__WHAT IS EXPECTED__
For the entries below, repeat exactly each line starting with the one that contains "Where can you see the white toaster" and going on through the one that contains "column 349, row 610", and no others.

(ENTRIES PROVIDED Opens)

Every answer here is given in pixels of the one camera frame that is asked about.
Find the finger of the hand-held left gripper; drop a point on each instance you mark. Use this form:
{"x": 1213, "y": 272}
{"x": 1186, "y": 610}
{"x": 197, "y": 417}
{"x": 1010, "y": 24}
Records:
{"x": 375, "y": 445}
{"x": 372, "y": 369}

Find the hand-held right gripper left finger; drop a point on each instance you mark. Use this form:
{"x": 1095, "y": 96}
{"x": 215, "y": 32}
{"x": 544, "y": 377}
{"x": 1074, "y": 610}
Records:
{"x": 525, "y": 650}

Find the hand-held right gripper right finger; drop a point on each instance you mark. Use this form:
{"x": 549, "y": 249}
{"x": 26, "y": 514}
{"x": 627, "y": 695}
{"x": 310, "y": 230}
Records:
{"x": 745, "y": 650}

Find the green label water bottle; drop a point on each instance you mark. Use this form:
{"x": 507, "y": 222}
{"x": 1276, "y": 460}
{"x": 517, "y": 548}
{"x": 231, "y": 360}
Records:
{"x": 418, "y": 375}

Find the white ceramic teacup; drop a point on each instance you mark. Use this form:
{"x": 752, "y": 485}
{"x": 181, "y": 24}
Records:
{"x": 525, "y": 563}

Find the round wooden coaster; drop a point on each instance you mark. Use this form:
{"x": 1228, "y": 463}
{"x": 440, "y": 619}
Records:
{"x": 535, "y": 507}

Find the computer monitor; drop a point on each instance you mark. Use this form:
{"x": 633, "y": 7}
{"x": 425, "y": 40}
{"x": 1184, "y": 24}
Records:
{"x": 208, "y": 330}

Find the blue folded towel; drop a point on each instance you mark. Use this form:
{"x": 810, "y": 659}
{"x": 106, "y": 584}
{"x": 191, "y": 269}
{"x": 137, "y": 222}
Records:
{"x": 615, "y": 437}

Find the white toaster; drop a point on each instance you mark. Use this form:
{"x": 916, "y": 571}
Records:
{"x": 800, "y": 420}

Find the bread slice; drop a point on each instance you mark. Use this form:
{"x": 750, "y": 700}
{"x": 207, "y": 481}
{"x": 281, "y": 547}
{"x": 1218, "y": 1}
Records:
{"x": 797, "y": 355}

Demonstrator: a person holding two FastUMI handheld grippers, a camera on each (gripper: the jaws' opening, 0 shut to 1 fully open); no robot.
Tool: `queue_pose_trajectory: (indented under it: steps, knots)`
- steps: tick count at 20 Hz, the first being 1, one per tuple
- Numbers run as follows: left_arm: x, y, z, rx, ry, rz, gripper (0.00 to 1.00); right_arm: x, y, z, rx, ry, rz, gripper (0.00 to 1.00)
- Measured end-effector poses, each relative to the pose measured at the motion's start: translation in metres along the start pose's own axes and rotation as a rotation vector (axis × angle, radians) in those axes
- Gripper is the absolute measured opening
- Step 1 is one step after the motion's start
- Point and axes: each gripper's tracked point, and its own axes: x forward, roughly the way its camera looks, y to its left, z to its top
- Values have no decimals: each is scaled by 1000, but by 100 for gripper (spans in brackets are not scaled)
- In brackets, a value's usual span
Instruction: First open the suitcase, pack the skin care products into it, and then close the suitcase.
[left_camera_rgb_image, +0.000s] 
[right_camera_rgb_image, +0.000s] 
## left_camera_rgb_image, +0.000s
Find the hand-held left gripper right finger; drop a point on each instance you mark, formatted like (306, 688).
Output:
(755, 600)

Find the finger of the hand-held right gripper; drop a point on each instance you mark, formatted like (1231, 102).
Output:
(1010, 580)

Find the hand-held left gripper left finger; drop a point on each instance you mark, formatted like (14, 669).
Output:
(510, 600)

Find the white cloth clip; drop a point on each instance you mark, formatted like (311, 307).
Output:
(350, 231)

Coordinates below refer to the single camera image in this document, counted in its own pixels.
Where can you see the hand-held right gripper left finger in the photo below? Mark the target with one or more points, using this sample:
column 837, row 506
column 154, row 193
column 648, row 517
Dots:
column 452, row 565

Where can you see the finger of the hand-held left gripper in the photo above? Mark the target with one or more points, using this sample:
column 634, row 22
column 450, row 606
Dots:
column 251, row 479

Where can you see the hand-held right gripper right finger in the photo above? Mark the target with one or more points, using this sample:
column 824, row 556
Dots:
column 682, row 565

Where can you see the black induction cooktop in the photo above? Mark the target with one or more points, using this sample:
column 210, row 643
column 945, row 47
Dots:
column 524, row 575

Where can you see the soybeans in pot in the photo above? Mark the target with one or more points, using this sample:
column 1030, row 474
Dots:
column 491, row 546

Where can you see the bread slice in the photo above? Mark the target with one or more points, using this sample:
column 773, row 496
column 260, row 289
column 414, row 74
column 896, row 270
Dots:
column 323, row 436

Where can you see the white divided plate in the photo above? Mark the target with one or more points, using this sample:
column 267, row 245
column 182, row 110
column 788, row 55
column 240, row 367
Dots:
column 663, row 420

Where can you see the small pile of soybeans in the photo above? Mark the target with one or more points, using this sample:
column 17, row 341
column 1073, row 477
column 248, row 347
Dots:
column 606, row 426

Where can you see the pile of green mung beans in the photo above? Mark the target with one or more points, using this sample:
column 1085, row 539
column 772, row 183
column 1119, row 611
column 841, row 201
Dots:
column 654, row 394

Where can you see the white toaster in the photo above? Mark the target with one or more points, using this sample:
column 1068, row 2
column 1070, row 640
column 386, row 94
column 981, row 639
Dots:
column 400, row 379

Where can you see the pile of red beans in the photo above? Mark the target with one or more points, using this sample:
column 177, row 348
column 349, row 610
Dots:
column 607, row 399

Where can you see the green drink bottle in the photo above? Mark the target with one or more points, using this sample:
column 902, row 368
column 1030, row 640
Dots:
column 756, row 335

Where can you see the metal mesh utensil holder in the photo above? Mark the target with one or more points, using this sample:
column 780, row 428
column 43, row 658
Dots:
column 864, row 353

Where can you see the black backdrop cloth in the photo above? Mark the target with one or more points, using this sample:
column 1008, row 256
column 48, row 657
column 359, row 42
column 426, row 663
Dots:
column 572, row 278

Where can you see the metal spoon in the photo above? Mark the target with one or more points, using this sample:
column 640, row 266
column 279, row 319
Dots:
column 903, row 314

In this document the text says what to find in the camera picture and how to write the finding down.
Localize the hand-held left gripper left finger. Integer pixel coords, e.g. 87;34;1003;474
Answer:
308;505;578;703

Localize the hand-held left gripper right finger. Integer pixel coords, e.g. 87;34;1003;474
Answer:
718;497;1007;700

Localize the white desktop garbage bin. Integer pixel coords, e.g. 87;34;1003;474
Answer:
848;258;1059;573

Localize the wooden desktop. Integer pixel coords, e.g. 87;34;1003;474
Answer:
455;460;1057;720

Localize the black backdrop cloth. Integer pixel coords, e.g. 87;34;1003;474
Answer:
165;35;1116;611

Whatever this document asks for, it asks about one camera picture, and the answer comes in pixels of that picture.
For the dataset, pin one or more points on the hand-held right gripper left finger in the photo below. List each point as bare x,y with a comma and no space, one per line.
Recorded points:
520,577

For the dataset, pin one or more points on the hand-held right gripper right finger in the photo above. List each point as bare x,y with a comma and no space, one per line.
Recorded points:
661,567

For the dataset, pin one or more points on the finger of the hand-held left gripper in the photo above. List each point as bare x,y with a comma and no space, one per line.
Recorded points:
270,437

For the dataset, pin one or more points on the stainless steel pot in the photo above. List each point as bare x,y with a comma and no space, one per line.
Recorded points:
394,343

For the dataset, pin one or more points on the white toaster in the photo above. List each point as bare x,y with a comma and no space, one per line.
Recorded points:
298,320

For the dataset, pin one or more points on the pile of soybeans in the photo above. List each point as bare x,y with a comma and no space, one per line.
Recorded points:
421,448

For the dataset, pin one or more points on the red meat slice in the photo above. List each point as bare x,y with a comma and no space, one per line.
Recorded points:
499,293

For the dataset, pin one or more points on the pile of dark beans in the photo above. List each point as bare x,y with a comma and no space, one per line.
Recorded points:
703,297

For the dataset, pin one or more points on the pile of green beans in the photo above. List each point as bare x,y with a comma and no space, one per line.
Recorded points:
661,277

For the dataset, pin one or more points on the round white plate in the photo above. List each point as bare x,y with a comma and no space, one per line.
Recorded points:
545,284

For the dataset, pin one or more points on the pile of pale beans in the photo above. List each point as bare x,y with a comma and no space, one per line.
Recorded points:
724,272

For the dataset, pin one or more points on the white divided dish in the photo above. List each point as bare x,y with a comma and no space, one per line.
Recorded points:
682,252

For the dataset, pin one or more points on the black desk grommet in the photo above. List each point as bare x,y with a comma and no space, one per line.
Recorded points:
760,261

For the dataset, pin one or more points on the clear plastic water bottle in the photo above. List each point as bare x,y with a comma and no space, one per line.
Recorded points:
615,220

(ENTRIES PROVIDED Closes)

__WRITTEN REPLY__
Where can you see the white toaster in the photo above? Mark the target with one or more points, using this sample:
column 1068, row 2
column 1070, row 640
column 386, row 94
column 981, row 639
Dots:
column 400, row 379

Where can you see the pile of red beans in the photo above? Mark the target with one or more points, using this sample:
column 177, row 348
column 349, row 610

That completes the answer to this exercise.